The hypothetical mechanisms by which polydatin prevents fructose-induced in liver inflammation and lipid deposition through increasing miR-200a to regulate Keap1/Nrf2 pathway. Fructose-induced miR-200a low-expression increased Keap1 to inhibit Nrf2 antioxidant pathway, and then caused ROS-driven TXNIP to promote NLRP3 inflammasome activation and lipid metabolism-related protein dysregulation, resulting in liver inflammation and lipid deposition.

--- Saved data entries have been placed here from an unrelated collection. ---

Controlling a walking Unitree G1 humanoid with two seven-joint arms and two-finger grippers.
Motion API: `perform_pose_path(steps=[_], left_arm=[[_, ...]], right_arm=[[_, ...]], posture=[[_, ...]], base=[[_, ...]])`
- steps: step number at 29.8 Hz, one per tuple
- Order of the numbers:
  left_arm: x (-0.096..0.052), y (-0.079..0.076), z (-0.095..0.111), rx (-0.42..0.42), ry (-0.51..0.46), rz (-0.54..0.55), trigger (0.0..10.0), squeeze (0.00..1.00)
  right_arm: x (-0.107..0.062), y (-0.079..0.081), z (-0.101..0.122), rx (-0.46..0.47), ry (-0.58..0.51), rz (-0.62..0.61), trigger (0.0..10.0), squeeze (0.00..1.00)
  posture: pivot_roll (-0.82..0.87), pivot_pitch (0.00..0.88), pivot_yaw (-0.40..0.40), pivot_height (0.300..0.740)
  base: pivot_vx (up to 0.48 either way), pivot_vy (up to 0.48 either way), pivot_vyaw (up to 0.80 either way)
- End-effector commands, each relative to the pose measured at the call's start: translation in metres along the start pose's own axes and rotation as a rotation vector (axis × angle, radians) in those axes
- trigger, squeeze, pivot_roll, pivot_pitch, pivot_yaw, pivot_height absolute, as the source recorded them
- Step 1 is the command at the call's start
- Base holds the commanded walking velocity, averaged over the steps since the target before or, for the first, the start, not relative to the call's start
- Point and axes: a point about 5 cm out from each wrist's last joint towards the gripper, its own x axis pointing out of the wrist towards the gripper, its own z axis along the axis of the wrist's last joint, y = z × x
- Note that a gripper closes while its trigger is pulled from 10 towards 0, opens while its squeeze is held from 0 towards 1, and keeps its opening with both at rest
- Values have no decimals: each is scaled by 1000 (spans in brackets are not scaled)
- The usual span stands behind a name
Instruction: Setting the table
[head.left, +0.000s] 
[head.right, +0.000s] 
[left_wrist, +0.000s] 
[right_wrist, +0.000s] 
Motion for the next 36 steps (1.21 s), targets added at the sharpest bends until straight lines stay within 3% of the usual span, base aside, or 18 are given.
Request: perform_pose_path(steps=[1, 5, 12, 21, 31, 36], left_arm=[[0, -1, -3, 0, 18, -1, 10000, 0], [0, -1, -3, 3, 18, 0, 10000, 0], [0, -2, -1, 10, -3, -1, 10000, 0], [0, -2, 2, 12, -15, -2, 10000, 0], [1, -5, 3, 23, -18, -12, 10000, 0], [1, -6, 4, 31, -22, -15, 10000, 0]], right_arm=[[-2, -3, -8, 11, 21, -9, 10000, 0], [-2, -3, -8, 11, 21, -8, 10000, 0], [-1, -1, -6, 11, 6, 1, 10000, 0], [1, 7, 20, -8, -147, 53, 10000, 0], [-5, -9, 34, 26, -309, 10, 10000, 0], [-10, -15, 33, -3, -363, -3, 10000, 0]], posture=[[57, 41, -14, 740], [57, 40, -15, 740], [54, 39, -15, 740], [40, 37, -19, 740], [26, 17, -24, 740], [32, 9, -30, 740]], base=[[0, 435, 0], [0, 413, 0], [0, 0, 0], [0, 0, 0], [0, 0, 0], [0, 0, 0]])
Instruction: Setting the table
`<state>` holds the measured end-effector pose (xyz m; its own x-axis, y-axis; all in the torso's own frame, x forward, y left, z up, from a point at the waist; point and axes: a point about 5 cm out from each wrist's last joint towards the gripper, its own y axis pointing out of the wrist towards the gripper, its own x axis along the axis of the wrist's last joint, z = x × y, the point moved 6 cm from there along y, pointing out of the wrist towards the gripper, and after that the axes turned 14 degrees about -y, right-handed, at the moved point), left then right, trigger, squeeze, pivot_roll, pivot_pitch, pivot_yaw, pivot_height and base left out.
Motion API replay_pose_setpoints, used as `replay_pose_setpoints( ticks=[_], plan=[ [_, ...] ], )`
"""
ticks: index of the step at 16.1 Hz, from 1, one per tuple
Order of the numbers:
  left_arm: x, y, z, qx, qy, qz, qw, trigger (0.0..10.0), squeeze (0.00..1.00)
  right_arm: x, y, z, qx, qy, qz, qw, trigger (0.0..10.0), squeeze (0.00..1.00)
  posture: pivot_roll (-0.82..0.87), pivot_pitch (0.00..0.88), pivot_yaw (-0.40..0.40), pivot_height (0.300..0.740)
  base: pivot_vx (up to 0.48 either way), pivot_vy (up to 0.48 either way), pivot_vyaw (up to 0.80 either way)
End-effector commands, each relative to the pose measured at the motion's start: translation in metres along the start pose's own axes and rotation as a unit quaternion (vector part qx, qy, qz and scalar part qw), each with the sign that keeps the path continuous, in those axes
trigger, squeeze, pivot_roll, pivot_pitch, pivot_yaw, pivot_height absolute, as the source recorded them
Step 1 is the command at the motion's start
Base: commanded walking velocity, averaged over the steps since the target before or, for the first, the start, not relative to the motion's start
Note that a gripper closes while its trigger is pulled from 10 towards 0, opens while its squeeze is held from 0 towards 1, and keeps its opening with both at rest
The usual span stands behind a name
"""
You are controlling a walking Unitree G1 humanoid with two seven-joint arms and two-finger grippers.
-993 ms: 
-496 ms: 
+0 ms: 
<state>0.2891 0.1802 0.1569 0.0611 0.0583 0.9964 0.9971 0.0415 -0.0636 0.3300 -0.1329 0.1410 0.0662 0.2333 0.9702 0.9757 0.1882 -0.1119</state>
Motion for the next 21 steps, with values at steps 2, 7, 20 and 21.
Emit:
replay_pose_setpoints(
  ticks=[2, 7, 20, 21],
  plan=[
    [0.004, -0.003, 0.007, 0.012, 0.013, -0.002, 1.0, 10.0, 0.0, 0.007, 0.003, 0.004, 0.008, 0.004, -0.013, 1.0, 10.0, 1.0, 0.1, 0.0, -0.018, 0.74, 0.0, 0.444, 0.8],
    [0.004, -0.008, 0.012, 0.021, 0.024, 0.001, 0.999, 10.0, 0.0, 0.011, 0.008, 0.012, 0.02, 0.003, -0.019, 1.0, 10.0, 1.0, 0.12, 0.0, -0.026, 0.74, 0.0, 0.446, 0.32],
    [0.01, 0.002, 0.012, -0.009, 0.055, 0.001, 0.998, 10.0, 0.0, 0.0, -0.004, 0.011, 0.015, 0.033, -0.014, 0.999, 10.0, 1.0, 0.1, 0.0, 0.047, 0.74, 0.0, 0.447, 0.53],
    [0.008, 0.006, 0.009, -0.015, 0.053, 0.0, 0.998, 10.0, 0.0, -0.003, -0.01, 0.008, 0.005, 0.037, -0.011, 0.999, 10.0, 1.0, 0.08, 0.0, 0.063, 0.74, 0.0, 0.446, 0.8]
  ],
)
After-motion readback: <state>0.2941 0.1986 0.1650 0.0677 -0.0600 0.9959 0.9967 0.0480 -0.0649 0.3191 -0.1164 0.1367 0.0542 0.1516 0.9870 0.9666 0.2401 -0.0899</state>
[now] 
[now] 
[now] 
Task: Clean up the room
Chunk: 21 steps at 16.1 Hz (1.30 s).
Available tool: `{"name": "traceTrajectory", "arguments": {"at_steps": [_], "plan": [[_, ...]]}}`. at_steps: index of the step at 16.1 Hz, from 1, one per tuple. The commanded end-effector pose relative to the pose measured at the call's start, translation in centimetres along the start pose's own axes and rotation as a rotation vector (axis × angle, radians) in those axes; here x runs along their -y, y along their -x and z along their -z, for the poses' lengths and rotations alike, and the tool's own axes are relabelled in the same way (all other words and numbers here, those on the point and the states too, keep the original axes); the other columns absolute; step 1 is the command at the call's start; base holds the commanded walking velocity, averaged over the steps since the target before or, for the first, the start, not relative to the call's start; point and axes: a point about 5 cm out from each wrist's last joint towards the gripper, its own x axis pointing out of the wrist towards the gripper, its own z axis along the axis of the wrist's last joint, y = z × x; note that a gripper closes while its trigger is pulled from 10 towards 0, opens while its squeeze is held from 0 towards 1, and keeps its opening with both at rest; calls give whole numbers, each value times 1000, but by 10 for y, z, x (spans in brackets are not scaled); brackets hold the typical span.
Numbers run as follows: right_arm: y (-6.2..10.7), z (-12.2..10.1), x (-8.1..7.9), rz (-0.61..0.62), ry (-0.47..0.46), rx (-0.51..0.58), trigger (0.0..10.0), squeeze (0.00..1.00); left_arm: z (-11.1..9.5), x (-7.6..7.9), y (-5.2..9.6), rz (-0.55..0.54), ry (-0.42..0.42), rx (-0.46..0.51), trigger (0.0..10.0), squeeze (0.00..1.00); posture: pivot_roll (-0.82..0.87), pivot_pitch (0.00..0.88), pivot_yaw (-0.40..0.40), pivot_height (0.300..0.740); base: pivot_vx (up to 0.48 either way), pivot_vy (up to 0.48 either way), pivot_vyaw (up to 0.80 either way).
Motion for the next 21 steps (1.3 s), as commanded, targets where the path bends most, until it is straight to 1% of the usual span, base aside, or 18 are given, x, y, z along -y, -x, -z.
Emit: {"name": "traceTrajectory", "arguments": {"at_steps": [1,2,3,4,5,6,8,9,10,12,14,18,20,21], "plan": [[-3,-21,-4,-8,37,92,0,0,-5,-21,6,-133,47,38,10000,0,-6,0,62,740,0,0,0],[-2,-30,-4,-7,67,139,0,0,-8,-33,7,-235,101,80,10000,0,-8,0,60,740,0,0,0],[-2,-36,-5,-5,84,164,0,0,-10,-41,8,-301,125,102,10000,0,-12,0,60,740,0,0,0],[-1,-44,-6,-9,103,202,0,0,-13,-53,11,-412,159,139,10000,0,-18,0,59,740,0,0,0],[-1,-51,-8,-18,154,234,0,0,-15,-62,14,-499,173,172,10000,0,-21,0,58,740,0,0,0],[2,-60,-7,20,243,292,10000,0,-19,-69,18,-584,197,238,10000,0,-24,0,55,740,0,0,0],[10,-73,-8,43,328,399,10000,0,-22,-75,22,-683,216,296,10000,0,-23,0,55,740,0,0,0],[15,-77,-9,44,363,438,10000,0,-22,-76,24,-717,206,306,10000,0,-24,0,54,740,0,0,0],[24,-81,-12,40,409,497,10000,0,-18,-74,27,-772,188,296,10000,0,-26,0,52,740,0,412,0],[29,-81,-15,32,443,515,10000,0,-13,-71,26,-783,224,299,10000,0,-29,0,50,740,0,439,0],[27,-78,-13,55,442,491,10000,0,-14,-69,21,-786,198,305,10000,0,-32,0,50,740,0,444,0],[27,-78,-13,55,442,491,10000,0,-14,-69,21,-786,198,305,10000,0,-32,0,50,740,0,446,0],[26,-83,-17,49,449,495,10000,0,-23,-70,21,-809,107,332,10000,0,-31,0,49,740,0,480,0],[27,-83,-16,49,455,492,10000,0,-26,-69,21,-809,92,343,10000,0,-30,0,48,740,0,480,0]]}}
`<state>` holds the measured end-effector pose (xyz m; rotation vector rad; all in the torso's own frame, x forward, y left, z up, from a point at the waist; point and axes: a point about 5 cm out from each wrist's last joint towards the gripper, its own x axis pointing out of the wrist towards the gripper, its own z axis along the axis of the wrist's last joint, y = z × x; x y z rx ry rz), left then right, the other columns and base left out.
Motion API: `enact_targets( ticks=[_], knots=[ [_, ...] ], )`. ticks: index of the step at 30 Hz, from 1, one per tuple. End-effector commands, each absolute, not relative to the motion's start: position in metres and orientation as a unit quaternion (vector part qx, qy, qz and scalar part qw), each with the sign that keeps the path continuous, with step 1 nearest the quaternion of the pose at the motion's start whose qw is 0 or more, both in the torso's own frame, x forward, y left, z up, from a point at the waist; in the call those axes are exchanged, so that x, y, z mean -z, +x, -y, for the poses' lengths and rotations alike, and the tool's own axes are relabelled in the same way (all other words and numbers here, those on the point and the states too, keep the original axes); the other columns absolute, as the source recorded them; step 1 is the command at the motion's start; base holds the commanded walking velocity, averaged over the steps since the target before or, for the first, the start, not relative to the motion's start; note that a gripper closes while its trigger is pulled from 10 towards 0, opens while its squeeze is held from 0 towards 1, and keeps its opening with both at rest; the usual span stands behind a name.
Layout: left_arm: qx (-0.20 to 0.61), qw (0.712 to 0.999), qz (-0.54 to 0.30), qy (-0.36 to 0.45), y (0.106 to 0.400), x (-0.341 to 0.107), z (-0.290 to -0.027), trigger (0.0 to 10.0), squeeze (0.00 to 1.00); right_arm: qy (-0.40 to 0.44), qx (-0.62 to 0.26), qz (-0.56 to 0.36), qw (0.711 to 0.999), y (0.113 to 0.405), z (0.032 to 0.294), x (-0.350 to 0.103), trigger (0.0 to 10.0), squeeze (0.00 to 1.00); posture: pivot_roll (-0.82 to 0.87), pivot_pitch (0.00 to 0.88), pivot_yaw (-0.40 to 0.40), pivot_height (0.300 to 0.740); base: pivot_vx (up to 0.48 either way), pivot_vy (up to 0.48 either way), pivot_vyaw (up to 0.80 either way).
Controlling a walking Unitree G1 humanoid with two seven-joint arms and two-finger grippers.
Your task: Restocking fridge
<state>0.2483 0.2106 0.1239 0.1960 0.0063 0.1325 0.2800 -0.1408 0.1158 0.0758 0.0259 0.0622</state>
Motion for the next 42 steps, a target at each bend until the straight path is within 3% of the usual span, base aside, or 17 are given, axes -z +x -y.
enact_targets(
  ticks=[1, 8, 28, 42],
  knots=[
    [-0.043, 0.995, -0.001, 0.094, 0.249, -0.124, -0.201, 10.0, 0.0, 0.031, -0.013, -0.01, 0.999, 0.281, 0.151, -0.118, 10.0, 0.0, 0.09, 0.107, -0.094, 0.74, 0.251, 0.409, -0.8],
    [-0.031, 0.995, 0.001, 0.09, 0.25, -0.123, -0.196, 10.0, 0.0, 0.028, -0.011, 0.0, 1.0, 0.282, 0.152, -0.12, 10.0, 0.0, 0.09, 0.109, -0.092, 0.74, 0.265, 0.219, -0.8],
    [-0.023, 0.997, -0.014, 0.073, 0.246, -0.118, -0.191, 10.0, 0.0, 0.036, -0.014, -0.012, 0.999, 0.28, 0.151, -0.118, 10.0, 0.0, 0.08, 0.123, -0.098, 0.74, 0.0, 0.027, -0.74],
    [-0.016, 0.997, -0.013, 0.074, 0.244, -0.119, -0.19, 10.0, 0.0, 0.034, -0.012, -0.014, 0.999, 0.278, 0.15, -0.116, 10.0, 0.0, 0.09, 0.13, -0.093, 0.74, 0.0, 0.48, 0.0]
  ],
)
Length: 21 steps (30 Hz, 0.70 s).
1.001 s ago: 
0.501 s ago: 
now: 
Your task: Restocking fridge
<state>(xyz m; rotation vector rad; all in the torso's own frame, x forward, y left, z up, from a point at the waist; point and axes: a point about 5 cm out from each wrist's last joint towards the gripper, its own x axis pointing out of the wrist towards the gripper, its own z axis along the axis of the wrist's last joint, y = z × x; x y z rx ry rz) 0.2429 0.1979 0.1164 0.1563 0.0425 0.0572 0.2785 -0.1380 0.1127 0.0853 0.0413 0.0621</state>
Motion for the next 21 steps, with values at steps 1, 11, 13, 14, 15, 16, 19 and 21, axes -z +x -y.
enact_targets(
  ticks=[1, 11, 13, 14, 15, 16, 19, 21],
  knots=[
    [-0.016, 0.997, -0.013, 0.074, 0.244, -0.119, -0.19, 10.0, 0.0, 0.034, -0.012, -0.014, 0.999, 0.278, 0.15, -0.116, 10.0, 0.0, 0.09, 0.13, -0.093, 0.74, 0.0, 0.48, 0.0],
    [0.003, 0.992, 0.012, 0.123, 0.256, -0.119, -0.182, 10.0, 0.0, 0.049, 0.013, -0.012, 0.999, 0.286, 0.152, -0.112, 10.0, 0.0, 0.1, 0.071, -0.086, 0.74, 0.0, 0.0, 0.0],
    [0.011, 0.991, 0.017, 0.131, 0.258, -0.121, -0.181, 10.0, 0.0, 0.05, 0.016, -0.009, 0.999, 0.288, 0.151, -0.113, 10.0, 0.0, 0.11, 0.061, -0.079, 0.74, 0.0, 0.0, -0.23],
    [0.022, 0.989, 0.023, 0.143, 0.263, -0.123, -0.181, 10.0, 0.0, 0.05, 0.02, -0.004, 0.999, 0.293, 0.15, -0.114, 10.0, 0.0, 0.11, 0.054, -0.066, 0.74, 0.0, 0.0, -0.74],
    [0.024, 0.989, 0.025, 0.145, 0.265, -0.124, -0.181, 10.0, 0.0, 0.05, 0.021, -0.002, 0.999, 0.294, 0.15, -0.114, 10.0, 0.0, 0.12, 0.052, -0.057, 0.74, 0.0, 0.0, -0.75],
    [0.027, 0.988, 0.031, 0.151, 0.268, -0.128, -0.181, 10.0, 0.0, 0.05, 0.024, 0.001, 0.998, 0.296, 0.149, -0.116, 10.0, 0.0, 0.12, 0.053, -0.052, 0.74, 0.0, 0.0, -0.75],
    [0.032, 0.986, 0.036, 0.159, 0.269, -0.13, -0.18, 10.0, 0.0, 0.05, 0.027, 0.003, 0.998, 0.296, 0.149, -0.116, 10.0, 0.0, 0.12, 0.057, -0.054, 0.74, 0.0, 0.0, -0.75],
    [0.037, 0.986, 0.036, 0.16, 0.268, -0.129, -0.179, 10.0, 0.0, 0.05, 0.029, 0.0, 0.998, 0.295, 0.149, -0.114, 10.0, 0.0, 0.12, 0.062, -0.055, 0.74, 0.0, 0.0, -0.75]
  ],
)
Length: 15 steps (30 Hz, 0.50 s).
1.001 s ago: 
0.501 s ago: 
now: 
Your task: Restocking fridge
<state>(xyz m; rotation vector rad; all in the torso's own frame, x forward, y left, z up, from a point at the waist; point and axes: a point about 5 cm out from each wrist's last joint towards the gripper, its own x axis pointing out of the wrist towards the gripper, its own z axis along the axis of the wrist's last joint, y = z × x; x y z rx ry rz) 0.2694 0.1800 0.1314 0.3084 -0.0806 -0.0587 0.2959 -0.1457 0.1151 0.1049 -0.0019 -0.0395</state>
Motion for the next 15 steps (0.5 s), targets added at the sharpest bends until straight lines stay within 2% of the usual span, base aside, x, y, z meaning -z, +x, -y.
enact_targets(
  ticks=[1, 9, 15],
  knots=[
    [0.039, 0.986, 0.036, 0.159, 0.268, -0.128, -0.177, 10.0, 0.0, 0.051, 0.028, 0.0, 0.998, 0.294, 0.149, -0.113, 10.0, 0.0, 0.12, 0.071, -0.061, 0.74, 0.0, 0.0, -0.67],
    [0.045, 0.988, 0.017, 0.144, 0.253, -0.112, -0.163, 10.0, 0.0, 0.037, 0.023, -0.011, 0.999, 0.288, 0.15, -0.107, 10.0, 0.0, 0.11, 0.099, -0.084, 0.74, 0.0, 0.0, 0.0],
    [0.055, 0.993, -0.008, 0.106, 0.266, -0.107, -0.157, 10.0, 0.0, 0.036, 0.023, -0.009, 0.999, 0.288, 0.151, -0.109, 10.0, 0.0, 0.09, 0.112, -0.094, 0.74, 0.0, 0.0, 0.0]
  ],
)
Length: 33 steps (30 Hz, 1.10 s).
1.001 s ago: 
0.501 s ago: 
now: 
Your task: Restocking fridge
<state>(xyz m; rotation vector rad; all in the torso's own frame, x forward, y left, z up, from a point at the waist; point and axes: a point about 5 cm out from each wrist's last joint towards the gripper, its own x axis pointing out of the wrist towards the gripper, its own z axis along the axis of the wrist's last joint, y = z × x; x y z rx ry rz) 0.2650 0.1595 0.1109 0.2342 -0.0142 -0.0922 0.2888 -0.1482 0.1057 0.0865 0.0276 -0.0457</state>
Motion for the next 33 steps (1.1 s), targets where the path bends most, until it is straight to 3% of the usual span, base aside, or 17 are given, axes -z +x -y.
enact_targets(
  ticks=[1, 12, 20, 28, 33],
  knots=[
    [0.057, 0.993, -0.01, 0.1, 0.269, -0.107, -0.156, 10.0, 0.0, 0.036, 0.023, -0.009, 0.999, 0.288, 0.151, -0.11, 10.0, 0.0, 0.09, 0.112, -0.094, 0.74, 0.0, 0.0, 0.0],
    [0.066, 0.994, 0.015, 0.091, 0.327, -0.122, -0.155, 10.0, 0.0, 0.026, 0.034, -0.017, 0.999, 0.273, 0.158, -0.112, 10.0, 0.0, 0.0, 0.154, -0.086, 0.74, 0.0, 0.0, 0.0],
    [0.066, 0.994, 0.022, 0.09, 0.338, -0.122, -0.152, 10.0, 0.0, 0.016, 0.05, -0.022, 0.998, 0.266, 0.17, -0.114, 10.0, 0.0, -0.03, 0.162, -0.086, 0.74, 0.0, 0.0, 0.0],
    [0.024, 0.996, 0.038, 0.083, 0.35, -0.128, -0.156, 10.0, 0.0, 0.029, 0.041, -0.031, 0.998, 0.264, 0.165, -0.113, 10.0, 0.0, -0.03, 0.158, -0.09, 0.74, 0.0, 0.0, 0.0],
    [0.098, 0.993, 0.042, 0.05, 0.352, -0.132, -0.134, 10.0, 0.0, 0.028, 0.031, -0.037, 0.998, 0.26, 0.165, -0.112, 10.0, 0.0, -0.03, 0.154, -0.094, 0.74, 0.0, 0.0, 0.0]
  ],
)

Polydatin protected fructose-induced liver inflammation and lipid deposition by which increased miR-200a expression to decrease Keap1 and activate Nrf2 antioxidant pathway, and then blocked ROS-driven TXNIP to suppress NLRP3 inflammasome activation and regulated lipid metabolism-related proteins.